THE PROBLEM: Return only those lines of the listing in which "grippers" appears.

INPUT DATA:

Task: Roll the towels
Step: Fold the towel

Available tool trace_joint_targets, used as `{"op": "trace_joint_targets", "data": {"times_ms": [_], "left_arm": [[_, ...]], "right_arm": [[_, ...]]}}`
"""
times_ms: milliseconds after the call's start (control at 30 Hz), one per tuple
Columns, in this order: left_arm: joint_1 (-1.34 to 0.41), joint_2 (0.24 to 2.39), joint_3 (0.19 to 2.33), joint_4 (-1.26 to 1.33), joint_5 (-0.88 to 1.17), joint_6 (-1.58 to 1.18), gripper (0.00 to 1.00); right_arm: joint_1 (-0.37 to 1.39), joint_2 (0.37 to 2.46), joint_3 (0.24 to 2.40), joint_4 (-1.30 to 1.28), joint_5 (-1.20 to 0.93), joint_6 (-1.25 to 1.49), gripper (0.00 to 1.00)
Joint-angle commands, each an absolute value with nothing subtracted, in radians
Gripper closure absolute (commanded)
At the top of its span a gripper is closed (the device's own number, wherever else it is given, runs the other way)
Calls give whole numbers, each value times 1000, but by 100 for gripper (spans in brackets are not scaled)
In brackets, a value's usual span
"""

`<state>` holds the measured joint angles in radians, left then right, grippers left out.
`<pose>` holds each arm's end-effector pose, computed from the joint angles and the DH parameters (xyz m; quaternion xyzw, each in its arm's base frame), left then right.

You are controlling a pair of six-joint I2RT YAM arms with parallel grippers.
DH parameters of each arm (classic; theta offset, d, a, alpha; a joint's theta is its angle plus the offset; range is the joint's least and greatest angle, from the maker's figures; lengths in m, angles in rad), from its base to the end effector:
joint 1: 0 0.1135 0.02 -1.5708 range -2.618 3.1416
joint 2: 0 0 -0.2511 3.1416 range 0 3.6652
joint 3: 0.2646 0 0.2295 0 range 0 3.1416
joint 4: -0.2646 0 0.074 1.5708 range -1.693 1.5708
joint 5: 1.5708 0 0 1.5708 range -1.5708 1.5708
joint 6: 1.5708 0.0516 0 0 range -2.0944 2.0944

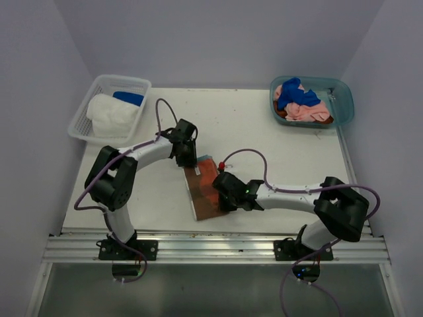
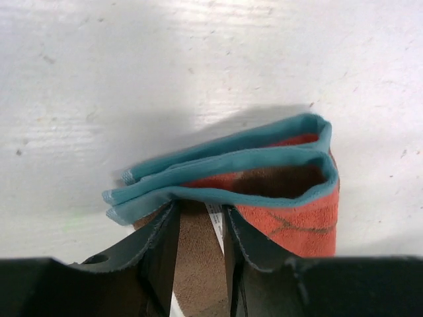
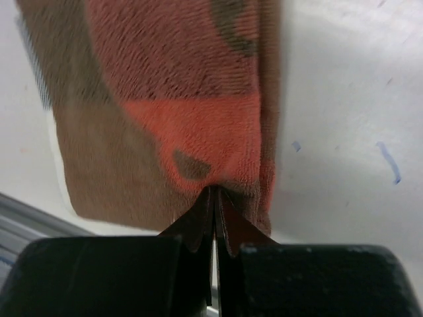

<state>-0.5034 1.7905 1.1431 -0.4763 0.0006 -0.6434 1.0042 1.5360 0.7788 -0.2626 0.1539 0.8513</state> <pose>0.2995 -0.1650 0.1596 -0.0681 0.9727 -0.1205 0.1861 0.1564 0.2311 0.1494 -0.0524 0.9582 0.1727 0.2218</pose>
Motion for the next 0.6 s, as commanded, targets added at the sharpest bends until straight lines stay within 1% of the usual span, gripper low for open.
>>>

OUTPUT FOR THIS EXERCISE:
`<state>` holds the measured joint angles in radians, left then right, grippers left out.
You are controlling a pair of six-joint I2RT YAM arms with parallel grippers.

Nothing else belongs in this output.